▸ **YOUR ASSIGNMENT**: Copy the listing exactly, images excluded.

▸ **RAW DATA**:
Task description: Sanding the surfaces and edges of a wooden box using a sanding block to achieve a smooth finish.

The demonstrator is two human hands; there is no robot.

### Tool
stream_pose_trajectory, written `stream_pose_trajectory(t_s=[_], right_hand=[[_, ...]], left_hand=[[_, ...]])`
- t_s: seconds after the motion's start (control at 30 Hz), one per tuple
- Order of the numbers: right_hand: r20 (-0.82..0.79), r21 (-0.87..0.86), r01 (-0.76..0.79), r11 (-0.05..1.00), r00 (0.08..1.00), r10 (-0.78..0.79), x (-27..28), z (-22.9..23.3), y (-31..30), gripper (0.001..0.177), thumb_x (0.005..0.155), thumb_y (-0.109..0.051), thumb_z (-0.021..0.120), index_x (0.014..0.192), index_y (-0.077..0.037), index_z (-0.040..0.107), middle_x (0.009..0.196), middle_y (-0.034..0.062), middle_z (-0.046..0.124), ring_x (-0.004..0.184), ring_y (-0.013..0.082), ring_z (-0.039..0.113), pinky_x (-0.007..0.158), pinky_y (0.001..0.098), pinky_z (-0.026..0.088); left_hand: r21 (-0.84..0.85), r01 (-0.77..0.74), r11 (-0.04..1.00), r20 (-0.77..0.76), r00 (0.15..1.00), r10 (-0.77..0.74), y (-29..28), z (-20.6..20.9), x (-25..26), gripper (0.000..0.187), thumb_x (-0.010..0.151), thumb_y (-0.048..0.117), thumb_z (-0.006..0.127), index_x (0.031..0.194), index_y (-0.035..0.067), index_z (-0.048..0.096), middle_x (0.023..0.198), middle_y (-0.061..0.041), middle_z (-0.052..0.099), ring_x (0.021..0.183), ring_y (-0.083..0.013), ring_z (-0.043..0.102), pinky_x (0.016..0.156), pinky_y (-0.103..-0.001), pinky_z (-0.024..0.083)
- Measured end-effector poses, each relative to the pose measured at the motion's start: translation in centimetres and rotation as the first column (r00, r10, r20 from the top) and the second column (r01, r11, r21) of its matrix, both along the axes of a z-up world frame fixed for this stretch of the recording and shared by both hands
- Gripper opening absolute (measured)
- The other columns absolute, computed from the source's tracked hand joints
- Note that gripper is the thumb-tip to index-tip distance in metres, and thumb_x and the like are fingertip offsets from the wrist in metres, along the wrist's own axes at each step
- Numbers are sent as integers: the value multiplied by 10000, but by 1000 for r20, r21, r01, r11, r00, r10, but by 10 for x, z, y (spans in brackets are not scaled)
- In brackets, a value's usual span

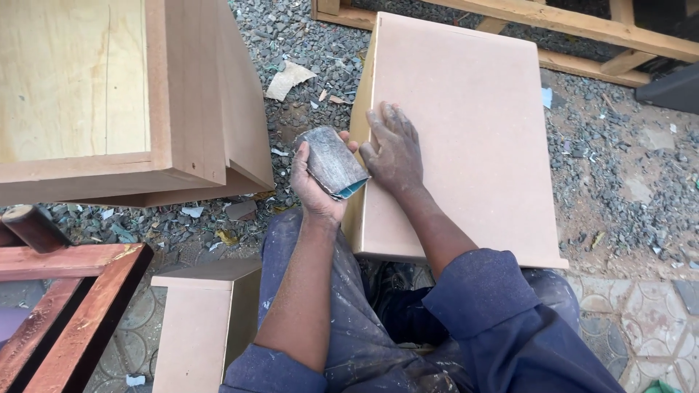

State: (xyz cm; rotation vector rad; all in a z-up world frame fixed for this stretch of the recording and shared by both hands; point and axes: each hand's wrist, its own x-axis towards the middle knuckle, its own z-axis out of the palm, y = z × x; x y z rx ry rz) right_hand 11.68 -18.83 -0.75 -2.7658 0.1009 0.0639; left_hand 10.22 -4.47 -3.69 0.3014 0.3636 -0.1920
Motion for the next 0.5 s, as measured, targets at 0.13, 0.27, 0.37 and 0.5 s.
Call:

▸ **ANSWER TO THE PROBLEM**:
Task description: Sanding the surfaces and edges of a wooden box using a sanding block to achieve a smooth finish.

The demonstrator is two human hands; there is no robot.

### Tool
stream_pose_trajectory, written `stream_pose_trajectory(t_s=[_], right_hand=[[_, ...]], left_hand=[[_, ...]])`
- t_s: seconds after the motion's start (control at 30 Hz), one per tuple
- Order of the numbers: right_hand: r20 (-0.82..0.79), r21 (-0.87..0.86), r01 (-0.76..0.79), r11 (-0.05..1.00), r00 (0.08..1.00), r10 (-0.78..0.79), x (-27..28), z (-22.9..23.3), y (-31..30), gripper (0.001..0.177), thumb_x (0.005..0.155), thumb_y (-0.109..0.051), thumb_z (-0.021..0.120), index_x (0.014..0.192), index_y (-0.077..0.037), index_z (-0.040..0.107), middle_x (0.009..0.196), middle_y (-0.034..0.062), middle_z (-0.046..0.124), ring_x (-0.004..0.184), ring_y (-0.013..0.082), ring_z (-0.039..0.113), pinky_x (-0.007..0.158), pinky_y (0.001..0.098), pinky_z (-0.026..0.088); left_hand: r21 (-0.84..0.85), r01 (-0.77..0.74), r11 (-0.04..1.00), r20 (-0.77..0.76), r00 (0.15..1.00), r10 (-0.77..0.74), y (-29..28), z (-20.6..20.9), x (-25..26), gripper (0.000..0.187), thumb_x (-0.010..0.151), thumb_y (-0.048..0.117), thumb_z (-0.006..0.127), index_x (0.031..0.194), index_y (-0.035..0.067), index_z (-0.048..0.096), middle_x (0.023..0.198), middle_y (-0.061..0.041), middle_z (-0.052..0.099), ring_x (0.021..0.183), ring_y (-0.083..0.013), ring_z (-0.043..0.102), pinky_x (0.016..0.156), pinky_y (-0.103..-0.001), pinky_z (-0.024..0.083)
- Measured end-effector poses, each relative to the pose measured at the motion's start: translation in centimetres and rotation as the first column (r00, r10, r20 from the top) and the second column (r01, r11, r21) of its matrix, both along the axes of a z-up world frame fixed for this stretch of the recording and shared by both hands
- Gripper opening absolute (measured)
- The other columns absolute, computed from the source's tracked hand joints
- Note that gripper is the thumb-tip to index-tip distance in metres, and thumb_x and the like are fingertip offsets from the wrist in metres, along the wrist's own axes at each step
- Numbers are sent as integers: the value multiplied by 10000, but by 1000 for r20, r21, r01, r11, r00, r10, but by 10 for x, z, y (spans in brackets are not scaled)
- In brackets, a value's usual span


State: (xyz cm; rotation vector rad; all in a z-up world frame fixed for this stretch of the recording and shared by both hands; point and axes: each hand's wrist, its own x-axis towards the middle knuckle, its own z-axis out of the palm, y = z × x; x y z rx ry rz) right_hand 11.68 -18.83 -0.75 -2.7658 0.1009 0.0639; left_hand 10.22 -4.47 -3.69 0.3014 0.3636 -0.1920
Motion for the next 0.5 s, as measured, targets at 0.13, 0.27, 0.37 and 0.5 s.
Call:

This output is complete, so the exercise is closed.